Our blog doesn’t look very exciting yet, but it’s good to know that it works! Let’s save what we have and we will deploy it online in the next episode.

Close your browser window displaying your website and run Ctrl+C in your terminal to stop the hugo server command.

Key Points

  • Get a local copy of a GitHub repository using the git clone command

  • Initialise a blog site with hugo using the hugo new site command

  • Add a blog theme as a submodule using the git submodule add command and configure the theme by editing the config.toml file


Push our Hugo site to GitHub

Overview

Teaching: 1 min
Exercises: 5 min
Questions
  • How do we save and track our local changes in git?

  • How do we send our changes to our GitHub repository?

  • How do we open and merge a Pull Request?

Objectives
  • Push the Hugo site to GitHub and use a Pull Request to bring it into the main branch

In this episode, we will push the changes we made in our local repository back to the remote repository on GitHub.

For more detail on the workflows used in this episode, see the Version Control with Git Software Carpentry lesson.

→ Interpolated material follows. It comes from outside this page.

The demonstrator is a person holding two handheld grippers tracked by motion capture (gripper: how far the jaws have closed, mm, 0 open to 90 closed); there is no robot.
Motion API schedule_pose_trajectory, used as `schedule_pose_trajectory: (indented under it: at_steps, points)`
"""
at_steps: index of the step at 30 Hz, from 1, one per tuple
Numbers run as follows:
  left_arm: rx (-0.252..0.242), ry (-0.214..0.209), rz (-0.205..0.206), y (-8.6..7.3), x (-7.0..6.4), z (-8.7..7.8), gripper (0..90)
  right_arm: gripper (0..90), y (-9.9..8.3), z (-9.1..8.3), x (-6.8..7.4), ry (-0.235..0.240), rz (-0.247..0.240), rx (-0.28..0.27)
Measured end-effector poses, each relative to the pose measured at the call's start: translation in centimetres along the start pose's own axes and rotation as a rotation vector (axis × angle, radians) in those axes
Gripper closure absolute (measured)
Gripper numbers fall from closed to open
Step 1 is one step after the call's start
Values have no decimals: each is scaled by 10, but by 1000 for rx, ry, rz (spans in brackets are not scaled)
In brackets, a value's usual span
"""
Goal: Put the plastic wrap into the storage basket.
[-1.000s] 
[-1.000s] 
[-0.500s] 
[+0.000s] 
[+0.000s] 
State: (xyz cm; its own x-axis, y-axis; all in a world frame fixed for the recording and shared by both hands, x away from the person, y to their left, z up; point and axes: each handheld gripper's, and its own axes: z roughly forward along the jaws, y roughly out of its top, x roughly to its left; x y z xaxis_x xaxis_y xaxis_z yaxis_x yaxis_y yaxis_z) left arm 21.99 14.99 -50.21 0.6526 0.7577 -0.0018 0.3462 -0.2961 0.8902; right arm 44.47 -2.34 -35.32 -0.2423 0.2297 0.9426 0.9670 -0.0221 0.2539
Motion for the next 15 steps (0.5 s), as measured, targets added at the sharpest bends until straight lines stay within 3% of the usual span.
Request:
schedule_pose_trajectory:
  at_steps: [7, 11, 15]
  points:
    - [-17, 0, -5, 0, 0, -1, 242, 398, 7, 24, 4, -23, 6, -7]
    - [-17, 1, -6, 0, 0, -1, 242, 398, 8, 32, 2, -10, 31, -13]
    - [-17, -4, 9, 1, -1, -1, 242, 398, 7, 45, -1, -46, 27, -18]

  1. First of all, we need to tell git to track all of the changes we have created. We do this by adding them to git’s staging area.

     git add .
    

    For your information

    As we saw before, here the . means “please add everything in this current location.”

    If you now run git status you should see a similar output as below.

     git status
    
     On branch setup-hugo
     Changes to be committed:
       (use "git restore --staged <file>..." to unstage)
         new file:   .gitmodules
         new file:   archetypes/default.md
         new file:   config.toml
         new file:   themes/anatole
    
  2. To tell git to make a snapshot (or “commit”) of the current state of our files, we use the git commit command, passing the -m flag in order to leave a message about what we’ve changed.

     git commit -m "Initial setup of blog site"
    

    The output should look similar to below.

     [setup-hugo 62d794e] Initial setup of blog site
      4 files changed, 19 insertions(+)
      create mode 100644 .gitmodules
      create mode 100644 archetypes/default.md
      create mode 100644 config.toml
      create mode 160000 themes/anatole
    

    For your information

    Now if we run git status again, we should see the message nothing to commit, working tree clean

  3. Now we push this commit from our local commit up to the GitHub server using the git push command. In the below command, origin is a reference to the original repo we setup on GitHub, and setup-hugo represents an instruction to create a new branch on the GitHub-hosted repo with the same name as our locally-created branch.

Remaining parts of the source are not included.